• The problem: The expected output is the complete data, reproduced exactly.
▼
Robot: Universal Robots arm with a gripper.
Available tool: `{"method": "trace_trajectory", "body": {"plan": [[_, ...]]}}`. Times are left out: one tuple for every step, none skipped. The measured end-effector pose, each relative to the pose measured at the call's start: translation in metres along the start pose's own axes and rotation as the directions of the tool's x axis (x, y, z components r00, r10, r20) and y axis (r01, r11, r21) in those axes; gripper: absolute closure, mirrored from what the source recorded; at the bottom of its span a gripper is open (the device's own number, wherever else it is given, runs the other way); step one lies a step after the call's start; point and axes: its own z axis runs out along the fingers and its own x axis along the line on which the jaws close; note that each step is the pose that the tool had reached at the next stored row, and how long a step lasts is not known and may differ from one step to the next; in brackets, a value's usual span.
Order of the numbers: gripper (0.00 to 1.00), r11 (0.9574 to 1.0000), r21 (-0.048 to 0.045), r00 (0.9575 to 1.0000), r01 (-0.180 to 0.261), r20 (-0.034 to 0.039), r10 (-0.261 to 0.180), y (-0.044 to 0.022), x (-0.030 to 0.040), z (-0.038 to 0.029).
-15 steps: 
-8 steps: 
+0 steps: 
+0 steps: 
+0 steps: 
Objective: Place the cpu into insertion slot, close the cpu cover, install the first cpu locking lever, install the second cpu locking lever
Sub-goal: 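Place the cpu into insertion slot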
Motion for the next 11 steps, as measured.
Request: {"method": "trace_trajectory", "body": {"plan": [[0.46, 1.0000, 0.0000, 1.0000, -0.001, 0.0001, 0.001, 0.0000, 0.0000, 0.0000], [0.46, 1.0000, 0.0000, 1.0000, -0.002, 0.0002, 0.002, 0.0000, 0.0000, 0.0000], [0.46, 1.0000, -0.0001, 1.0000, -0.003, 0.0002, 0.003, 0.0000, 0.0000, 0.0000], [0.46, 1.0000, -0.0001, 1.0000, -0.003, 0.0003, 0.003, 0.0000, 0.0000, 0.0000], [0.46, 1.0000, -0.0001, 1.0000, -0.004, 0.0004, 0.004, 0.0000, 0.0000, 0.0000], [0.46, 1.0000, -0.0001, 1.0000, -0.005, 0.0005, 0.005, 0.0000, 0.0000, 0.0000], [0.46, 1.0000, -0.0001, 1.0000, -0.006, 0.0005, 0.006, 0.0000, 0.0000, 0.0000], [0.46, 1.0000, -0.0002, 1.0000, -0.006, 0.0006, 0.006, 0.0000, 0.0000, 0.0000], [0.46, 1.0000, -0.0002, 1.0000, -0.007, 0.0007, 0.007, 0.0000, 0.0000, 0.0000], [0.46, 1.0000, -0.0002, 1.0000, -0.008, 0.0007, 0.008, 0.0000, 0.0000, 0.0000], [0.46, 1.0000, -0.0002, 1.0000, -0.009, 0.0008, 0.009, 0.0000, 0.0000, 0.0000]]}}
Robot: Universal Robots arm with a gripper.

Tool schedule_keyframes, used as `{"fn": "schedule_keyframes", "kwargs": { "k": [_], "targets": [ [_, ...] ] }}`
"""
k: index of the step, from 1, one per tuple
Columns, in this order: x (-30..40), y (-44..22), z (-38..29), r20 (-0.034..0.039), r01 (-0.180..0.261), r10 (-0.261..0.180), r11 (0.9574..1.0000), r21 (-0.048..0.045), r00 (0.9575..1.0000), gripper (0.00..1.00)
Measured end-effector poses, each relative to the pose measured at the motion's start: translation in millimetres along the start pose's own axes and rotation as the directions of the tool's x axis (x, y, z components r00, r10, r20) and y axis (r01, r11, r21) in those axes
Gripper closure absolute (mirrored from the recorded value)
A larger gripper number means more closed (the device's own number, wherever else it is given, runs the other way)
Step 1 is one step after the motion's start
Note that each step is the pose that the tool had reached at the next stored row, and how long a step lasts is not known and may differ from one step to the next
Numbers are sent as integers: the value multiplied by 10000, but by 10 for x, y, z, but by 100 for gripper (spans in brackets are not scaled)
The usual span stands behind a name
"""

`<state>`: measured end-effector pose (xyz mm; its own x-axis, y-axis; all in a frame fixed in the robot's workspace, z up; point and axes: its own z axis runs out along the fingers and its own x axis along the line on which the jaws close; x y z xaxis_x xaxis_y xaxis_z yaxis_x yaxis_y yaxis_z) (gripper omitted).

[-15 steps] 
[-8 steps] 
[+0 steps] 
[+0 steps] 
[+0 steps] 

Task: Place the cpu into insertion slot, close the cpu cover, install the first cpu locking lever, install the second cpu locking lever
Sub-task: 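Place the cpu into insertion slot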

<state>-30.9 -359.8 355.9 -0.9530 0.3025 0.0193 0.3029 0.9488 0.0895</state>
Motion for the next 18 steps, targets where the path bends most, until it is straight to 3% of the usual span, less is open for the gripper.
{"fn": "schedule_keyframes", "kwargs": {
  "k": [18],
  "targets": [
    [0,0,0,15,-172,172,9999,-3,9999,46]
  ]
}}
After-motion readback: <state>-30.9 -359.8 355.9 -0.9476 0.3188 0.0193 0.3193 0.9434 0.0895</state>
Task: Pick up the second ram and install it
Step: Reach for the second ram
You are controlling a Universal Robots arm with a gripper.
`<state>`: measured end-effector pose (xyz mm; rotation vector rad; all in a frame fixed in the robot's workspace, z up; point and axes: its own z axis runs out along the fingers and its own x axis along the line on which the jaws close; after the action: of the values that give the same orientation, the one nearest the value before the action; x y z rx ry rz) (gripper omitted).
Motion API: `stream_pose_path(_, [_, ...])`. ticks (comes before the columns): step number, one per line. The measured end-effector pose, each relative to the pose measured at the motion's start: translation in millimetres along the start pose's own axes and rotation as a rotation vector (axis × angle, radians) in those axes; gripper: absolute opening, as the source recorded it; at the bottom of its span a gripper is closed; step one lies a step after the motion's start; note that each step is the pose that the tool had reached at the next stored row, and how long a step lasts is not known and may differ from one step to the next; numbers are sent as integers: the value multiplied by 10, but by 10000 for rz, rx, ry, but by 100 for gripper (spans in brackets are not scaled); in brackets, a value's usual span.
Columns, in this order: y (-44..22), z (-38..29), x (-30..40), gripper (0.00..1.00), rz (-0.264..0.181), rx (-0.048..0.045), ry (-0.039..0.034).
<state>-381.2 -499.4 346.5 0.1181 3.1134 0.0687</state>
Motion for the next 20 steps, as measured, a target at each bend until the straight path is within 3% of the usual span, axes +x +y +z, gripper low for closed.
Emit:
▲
• Reply to the exercise:
Robot: Universal Robots arm with a gripper.
Available tool: `{"method": "trace_trajectory", "body": {"plan": [[_, ...]]}}`. Times are left out: one tuple for every step, none skipped. The measured end-effector pose, each relative to the pose measured at the call's start: translation in metres along the start pose's own axes and rotation as the directions of the tool's x axis (x, y, z components r00, r10, r20) and y axis (r01, r11, r21) in those axes; gripper: absolute closure, mirrored from what the source recorded; at the bottom of its span a gripper is open (the device's own number, wherever else it is given, runs the other way); step one lies a step after the call's start; point and axes: its own z axis runs out along the fingers and its own x axis along the line on which the jaws close; note that each step is the pose that the tool had reached at the next stored row, and how long a step lasts is not known and may differ from one step to the next; in brackets, a value's usual span.
Order of the numbers: gripper (0.00 to 1.00), r11 (0.9574 to 1.0000), r21 (-0.048 to 0.045), r00 (0.9575 to 1.0000), r01 (-0.180 to 0.261), r20 (-0.034 to 0.039), r10 (-0.261 to 0.180), y (-0.044 to 0.022), x (-0.030 to 0.040), z (-0.038 to 0.029).
-15 steps: 
-8 steps: 
+0 steps: 
+0 steps: 
+0 steps: 
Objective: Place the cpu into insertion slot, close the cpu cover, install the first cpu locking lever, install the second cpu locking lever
Sub-goal: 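Place the cpu into insertion slot
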Motion for the next 11 steps, as measured.
Request: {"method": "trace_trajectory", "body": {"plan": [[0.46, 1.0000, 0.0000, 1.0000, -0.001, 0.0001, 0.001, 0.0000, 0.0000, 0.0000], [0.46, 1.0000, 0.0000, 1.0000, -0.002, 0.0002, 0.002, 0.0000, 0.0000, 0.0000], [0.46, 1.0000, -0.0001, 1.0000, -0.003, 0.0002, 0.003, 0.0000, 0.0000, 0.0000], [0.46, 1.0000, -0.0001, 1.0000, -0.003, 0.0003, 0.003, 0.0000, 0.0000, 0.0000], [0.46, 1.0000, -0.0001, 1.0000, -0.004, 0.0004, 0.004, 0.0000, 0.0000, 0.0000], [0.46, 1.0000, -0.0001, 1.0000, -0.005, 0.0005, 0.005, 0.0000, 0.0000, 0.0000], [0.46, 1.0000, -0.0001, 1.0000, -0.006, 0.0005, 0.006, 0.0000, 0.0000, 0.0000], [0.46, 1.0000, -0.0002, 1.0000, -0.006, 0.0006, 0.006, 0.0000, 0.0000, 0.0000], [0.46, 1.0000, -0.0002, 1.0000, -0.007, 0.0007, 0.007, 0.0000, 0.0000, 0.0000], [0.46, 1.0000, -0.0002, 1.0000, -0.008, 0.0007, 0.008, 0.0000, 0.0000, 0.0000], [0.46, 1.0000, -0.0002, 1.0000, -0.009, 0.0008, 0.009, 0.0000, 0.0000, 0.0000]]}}
Robot: Universal Robots arm with a gripper.

Tool schedule_keyframes, used as `{"fn": "schedule_keyframes", "kwargs": { "k": [_], "targets": [ [_, ...] ] }}`
"""
k: index of the step, from 1, one per tuple
Columns, in this order: x (-30..40), y (-44..22), z (-38..29), r20 (-0.034..0.039), r01 (-0.180..0.261), r10 (-0.261..0.180), r11 (0.9574..1.0000), r21 (-0.048..0.045), r00 (0.9575..1.0000), gripper (0.00..1.00)
Measured end-effector poses, each relative to the pose measured at the motion's start: translation in millimetres along the start pose's own axes and rotation as the directions of the tool's x axis (x, y, z components r00, r10, r20) and y axis (r01, r11, r21) in those axes
Gripper closure absolute (mirrored from the recorded value)
A larger gripper number means more closed (the device's own number, wherever else it is given, runs the other way)
Step 1 is one step after the motion's start
Note that each step is the pose that the tool had reached at the next stored row, and how long a step lasts is not known and may differ from one step to the next
Numbers are sent as integers: the value multiplied by 10000, but by 10 for x, y, z, but by 100 for gripper (spans in brackets are not scaled)
The usual span stands behind a name
"""

`<state>`: measured end-effector pose (xyz mm; its own x-axis, y-axis; all in a frame fixed in the robot's workspace, z up; point and axes: its own z axis runs out along the fingers and its own x axis along the line on which the jaws close; x y z xaxis_x xaxis_y xaxis_z yaxis_x yaxis_y yaxis_z) (gripper omitted).

[-15 steps] 
[-8 steps] 
[+0 steps] 
[+0 steps] 
[+0 steps] 

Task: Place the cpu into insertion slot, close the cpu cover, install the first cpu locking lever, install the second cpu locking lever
Sub-task: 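Place the cpu into insertion slot
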
<state>-30.9 -359.8 355.9 -0.9530 0.3025 0.0193 0.3029 0.9488 0.0895</state>
Motion for the next 18 steps, targets where the path bends most, until it is straight to 3% of the usual span, less is open for the gripper.
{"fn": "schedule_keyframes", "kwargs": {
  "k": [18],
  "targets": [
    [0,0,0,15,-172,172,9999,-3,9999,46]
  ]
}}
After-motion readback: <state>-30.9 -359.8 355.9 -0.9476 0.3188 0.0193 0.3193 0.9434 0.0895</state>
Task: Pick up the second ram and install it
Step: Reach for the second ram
You are controlling a Universal Robots arm with a gripper.
`<state>`: measured end-effector pose (xyz mm; rotation vector rad; all in a frame fixed in the robot's workspace, z up; point and axes: its own z axis runs out along the fingers and its own x axis along the line on which the jaws close; after the action: of the values that give the same orientation, the one nearest the value before the action; x y z rx ry rz) (gripper omitted).
Motion API: `stream_pose_path(_, [_, ...])`. ticks (comes before the columns): step number, one per line. The measured end-effector pose, each relative to the pose measured at the motion's start: translation in millimetres along the start pose's own axes and rotation as a rotation vector (axis × angle, radians) in those axes; gripper: absolute opening, as the source recorded it; at the bottom of its span a gripper is closed; step one lies a step after the motion's start; note that each step is the pose that the tool had reached at the next stored row, and how long a step lasts is not known and may differ from one step to the next; numbers are sent as integers: the value multiplied by 10, but by 10000 for rz, rx, ry, but by 100 for gripper (spans in brackets are not scaled); in brackets, a value's usual span.
Columns, in this order: y (-44..22), z (-38..29), x (-30..40), gripper (0.00..1.00), rz (-0.264..0.181), rx (-0.048..0.045), ry (-0.039..0.034).
<state>-381.2 -499.4 346.5 0.1181 3.1134 0.0687</state>
Motion for the next 20 steps, as measured, a target at each bend until the straight path is within 3% of the usual span, axes +x +y +z, gripper low for closed.
Emit:

This answer requires nothing further.